Do early surrogates correlate with long-term overall survival? Yes or no; audience response before and after debate

Key points

  • Response rates in patients with melanoma treated with anti-PD-1, combined anti-PD-1 and CTLA-4, and targeted BRAF and MEK inhibition have been shown to correlate with OS.

  • PFS is also predictive of OS with immune checkpoint blockade.

  • Although early clinical surrogates (response rate, PFS) correlate with OS, early biological surrogates, e.g., TMB, mutations of cancer-related genes, inflammatory gene expression profiles etc., do not.

  • There is a need to integrate data into models to optimize the predictive value of these biomarkers.

  • To date, biomarkers cannot define which regimen to apply in which clinical setting and other clinical factors still outweigh biomarkers in treatment.

Can vaccines transform cold into hot tumors?

Lisa H. Butterfield: yes

Cancer vaccination is the optimal approach to promote an antitumor immune response. Tumor cells are poor antigen-presenting cells while vaccines are the key to the initiation of the tumor-immunity cycle. Why are cancer vaccines not yet more effective at driving tumor-specific immune cells into tumors to eliminate them? The one approved cancer vaccine is sipuleucel-T, an autologous cellular immunotherapy, for the treatment of patients with asymptomatic or minimally symptomatic metastatic castration-resistant prostate cancer. Sipuleucel-T promotes the recruitment of activated effector T cells into the prostate TME, indicating transformation from a cold to hot tumor [28]. Despite this, the best cancer vaccines we have are only leading to 5–10% objective tumor regressions (at best, in melanoma). One reason may be that cancer immuno-editing involves three stages: elimination, equilibrium and escape. Natural immune responses may have already eliminated the ‘easy’ tumor cell targets leaving immuno-edited and very antigenically challenging tumor cells in a challenging TME. Endogenous T cells may also be exhausted from chronic antigen stimulation from TME expression.

What vaccines can do is initiate de novo responses to new tumor-specific antigens, boost existing tumor-specific T-cell responses, and, importantly, increase epitope spreading and diversity of tumor-specific T-cell responses.

There are many components of a cancer vaccine and one approach is the dendritic cell (DC) vaccine. One complexity is that we do not know how to deliver the antigen to the DC, how to deliver the vaccine, nor how to combine it most effectively. In patients with melanoma, a DC vaccine-induced CD8+ T cell functional response in blood was associated with improved survival, and delivery before checkpoint blockade increased circulating T cell frequencies [29]. Patient-derived DCs have been shown to have reduced expression of cell surface inducible T-cell costimulator ligand (ICOSL) and defective intrinsic NF-κB signaling, which reduced priming of antigen-specific CD8+ and CD4+ T cells [30]. Increased surface ICOSL and higher extracellular soluble ICOSL also positively correlated with patient survival.

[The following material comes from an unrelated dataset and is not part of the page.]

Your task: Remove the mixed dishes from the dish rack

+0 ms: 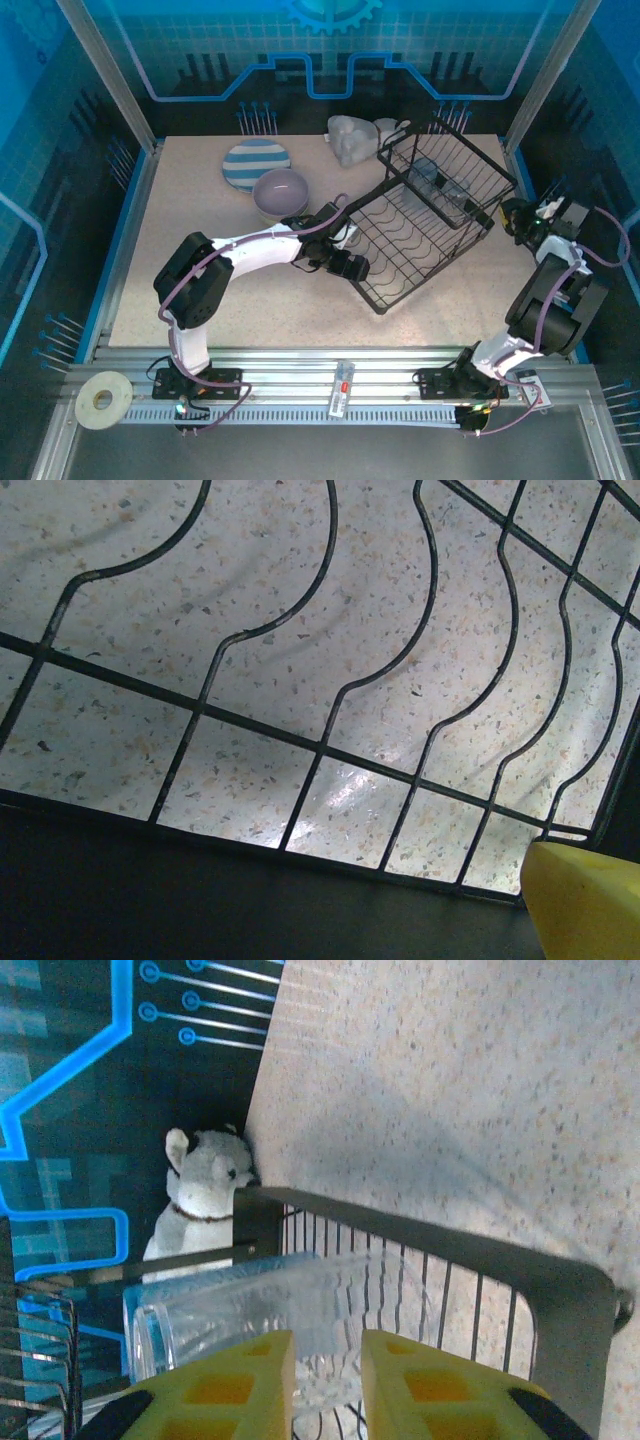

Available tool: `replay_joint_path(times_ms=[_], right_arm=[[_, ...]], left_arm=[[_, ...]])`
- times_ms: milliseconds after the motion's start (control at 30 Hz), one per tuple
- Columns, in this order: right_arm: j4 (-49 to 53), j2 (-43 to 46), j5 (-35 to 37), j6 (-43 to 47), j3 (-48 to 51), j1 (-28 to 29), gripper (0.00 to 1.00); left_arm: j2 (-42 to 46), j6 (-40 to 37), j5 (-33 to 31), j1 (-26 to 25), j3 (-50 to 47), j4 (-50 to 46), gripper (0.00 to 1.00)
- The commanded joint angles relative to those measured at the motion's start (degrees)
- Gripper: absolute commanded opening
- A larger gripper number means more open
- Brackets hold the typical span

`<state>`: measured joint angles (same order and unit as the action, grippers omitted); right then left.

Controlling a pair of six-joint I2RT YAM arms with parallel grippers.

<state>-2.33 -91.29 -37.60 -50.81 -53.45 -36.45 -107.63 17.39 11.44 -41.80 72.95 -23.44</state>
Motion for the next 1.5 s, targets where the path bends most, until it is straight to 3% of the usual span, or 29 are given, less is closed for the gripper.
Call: replay_joint_path(times_ms=[0,167,267,467,667,1100,1333,1467], right_arm=[[1.28,-2.55,1.72,0.52,-3.54,-1.00,0.27],[-4.49,-10.08,-3.50,-1.41,-9.48,0.64,0.27],[-1.86,-13.13,-7.03,1.94,-14.06,3.18,0.26],[-11.65,-18.56,-15.98,-2.02,-15.62,5.52,0.25],[-12.09,-23.12,-21.03,-2.19,-19.13,7.90,0.25],[-24.52,-20.63,-25.39,-7.85,-9.71,10.69,0.23],[-13.62,-14.55,-24.05,1.71,-6.22,11.98,0.23],[1.94,-12.48,-22.96,12.59,-10.47,15.09,0.23]], left_arm=[[0.67,-2.27,1.81,0.38,1.19,4.83,0.99],[0.15,-2.10,2.68,0.67,1.52,4.67,0.99],[-0.45,-2.08,2.99,0.95,2.18,4.05,0.99],[-0.91,-0.52,3.17,2.31,1.50,6.01,0.99],[-1.30,-0.51,3.53,2.47,0.83,8.41,0.99],[-4.37,-3.75,2.90,2.76,4.02,7.91,0.99],[-4.12,-5.43,3.15,2.89,3.23,8.43,0.99],[-4.14,-5.88,3.47,2.93,3.04,10.06,0.99]])
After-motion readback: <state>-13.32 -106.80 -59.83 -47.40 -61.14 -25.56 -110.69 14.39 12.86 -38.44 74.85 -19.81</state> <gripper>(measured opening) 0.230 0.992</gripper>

New formulations may provide greater success. FixVac (BNT111) is an intravenous liposomal RNA vaccine targeting four non-mutated, tumor-associated antigens frequently present in melanoma (NY-ESO-1, tyrosinase, MAGE-A3, and TPTE). Treatment with FixVac, as monotherapy or combined with an PD-1 checkpoint inhibitor, resulted in durable responses in patients with unresectable melanoma previously treated with a checkpoint inhibitor (vaccine alone: 3 partial responses and 7 with stable disease out of 25 patients; vaccine plus anti-PD-1: six partial responses out of 17 patients) [31]. Patients who responded also had strong CD4+ and CD8+ T cell immunity against the vaccine antigens. Vaccine-induced T cell infiltration and neo-epitope-specific killing of autologous tumour cells were observed in resected metastases [32].

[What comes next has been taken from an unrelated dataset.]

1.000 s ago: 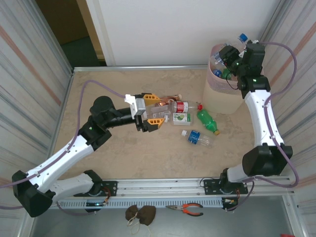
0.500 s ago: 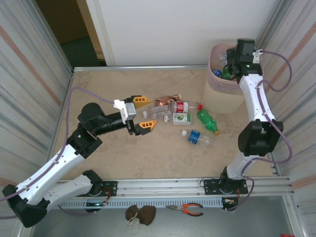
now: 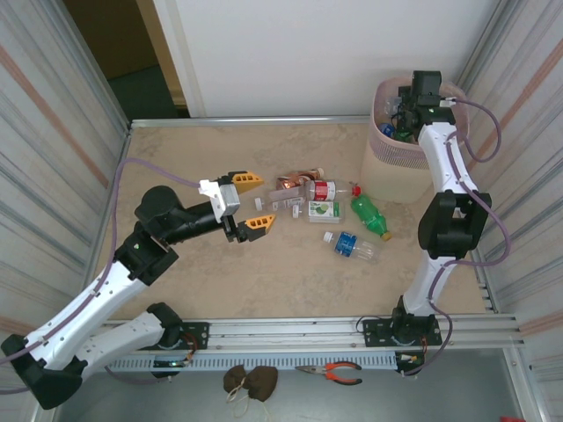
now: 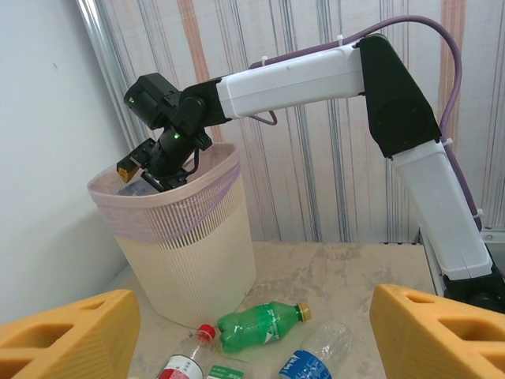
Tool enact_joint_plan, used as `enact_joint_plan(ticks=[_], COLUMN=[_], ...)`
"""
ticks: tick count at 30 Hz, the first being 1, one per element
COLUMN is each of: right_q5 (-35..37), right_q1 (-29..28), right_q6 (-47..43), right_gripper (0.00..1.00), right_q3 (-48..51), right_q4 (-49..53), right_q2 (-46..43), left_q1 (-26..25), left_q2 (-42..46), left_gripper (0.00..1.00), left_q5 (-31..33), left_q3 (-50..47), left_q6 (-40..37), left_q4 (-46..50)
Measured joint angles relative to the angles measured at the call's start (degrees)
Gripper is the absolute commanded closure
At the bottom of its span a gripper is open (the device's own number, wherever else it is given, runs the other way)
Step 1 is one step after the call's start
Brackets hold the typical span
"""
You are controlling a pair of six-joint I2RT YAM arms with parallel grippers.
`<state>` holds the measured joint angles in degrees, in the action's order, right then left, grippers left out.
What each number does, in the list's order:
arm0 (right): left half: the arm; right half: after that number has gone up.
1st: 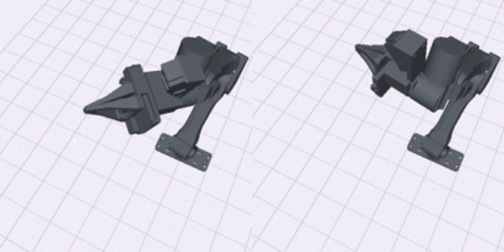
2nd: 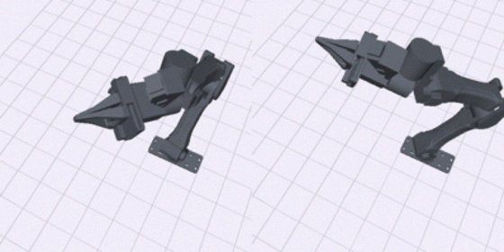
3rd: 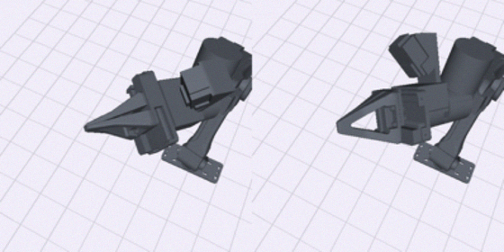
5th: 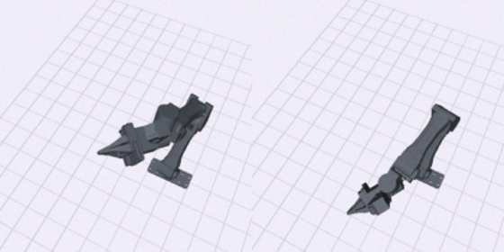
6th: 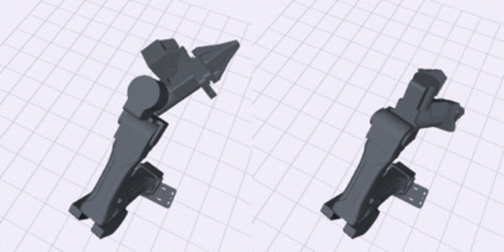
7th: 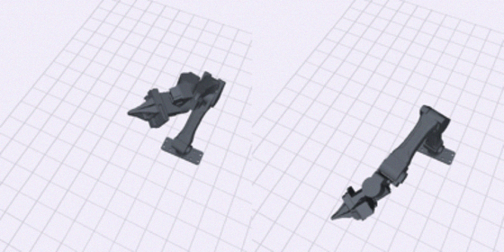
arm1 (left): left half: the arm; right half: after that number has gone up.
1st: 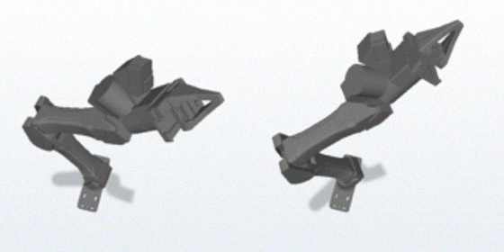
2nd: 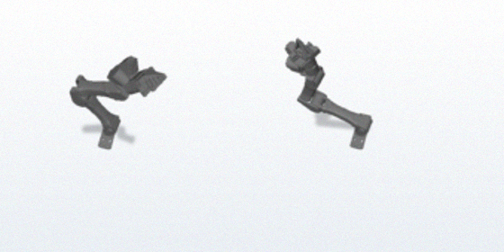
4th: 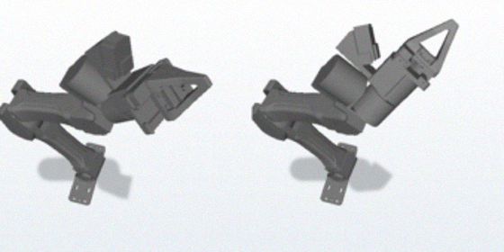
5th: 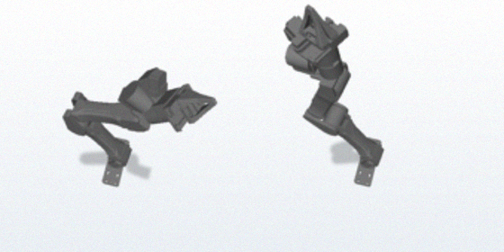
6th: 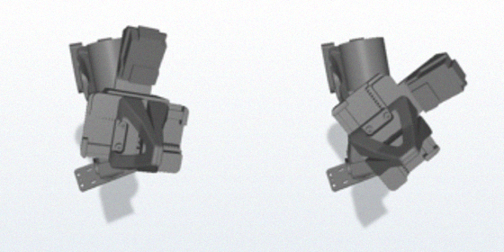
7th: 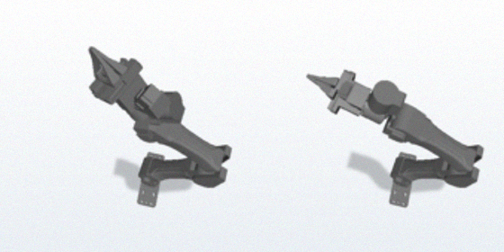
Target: Put the plastic bottles in the bin
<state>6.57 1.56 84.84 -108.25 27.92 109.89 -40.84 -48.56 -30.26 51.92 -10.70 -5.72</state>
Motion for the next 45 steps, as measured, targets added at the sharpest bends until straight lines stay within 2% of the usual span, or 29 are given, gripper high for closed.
enact_joint_plan(ticks=[5, 10, 19, 23, 33, 40, 45], right_q5=[-0.90, -2.03, -3.10, -6.56, -12.72, -12.61, -12.00], right_q1=[0.42, 0.61, 0.83, 1.16, 1.36, 1.42, 2.10], right_q6=[0.26, 0.22, -3.43, -9.09, -29.70, -38.69, -41.81], right_gripper=[0.15, 0.14, 0.17, 0.18, 0.20, 0.21, 0.21], right_q3=[-0.66, -0.55, 0.76, 2.89, 11.19, 16.61, 20.11], right_q4=[0.04, 1.14, 0.70, -1.70, -4.76, -3.96, -2.97], right_q2=[-0.09, -1.38, -9.68, -12.48, -20.57, -28.87, -32.68], left_q1=[0.00, 0.00, 0.00, 0.09, 1.51, 1.51, 1.53], left_q2=[-0.02, -0.76, -2.78, -6.19, -16.72, -26.16, -32.33], left_gripper=[0.23, 0.23, 0.24, 0.25, 0.29, 0.29, 0.27], left_q5=[0.33, 0.31, 0.37, 1.36, 4.11, 10.82, 16.44], left_q3=[0.00, 0.02, 0.22, 2.71, 12.15, 21.38, 25.24], left_q6=[-0.13, -0.46, -0.70, -1.68, -6.58, -12.20, -16.33], left_q4=[-0.02, -0.02, 0.22, 3.41, 14.84, 26.40, 33.33])
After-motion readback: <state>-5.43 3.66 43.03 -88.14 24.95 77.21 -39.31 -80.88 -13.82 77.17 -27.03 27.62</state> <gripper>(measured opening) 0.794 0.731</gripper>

Increased neoantigen load is associated with improved patient outcomes, with neoantigens targets of tumour-directed T cell responses. In melanoma, the use of neoantigen-based vaccines, with DCs loaded with short peptides, long peptides, or RNA, has been shown to be safe and feasible. Selection of epitopes that can be presented in vivo by tumour or antigen-presenting cells is an essential aspect of vaccine-targeted neoantigens. Effective neoantigen delivery, achieved through choice of formulation, immune adjuvant, delivery vehicle and dosing, will be critical for clinical utility, in combination with complementary therapies. As an example, intratumoral T cell responses were achieved in patients with glioblastoma, a tumor type which generally has a low mutational burden and is considered immunologically cold, using a neoantigen-targeting synthetic long peptide vaccine resulted [33]. Although a small study, this does provide a proof-of-principle.

Olivera J. Finn: maybe

Therapeutic vaccination as monotherapy should no longer be considered an option since, despite many studies having been conducted with different antigens and delivery systems across various cancers, results have been disappointing. A meta-analysis of cancer vaccine trials conducted from 1999 to 2014 showed that most were phase I/II with very few having data to support progression to phase 3 trials [34]. In addition, more recent phase III vaccine trials have reported immune responses being induced to some degree but without any significant improvement in PFS or OS [35,36,37]. Therapeutic vaccination in combination with other immunotherapies may have some potential efficacy, although financial toxicity and lack of broad applicability, present continuous challenges.

Hot tumors are infiltrated by immune cells, T lymphocytes being especially important for antitumor effects. However, in some tumors that are considered hot based on the presence of T cells and other immune cells, the infiltrate may be primarily in the surrounding stroma and excluded from the center of the tumor, or the T cell function may be suppressed, indicating that the location and the functional state of the infiltrate is important. Therefore, some hot tumors may not really be ‘hot.’

Premalignant lesions (e.g., advanced colonic polyps) show heavy immune infiltration but the composition of the infiltrates vary considerably, from a preponderance of CD4 and CD8 T cells to mostly B cells, or primarily regulatory T cells and myeloid-derived suppressor cells. One can conclude that all premalignant polyps are hot but the assumption would have to be made, based on the examples of advanced tumors, that polyps infiltrated by regulatory T cells might most likely to progress to colon cancer. The vaccine at this stage of disease would have to change the nature of the infiltrate rather than convert cold lesions into hot. Some of these ideas were considered in a trial of therapeutic human papillomavirus-16 vaccination for vulvar high-grade squamous intraepithelial lesions, which were either very low in infiltrating immune cells (cold) or infiltrated to various degrees. High levels of infiltrating CD4 and CD8 T cells were associated with complete response after vaccination [38]. The vaccine did not increase immune infiltration of cold lesions and was not effective in their clearance. Thus, the vaccine did not change the cold microenvironment of vulvar premalignant lesions into hot but rather the hot or cold microenvironment changed, i.e. determined, the response to the vaccine.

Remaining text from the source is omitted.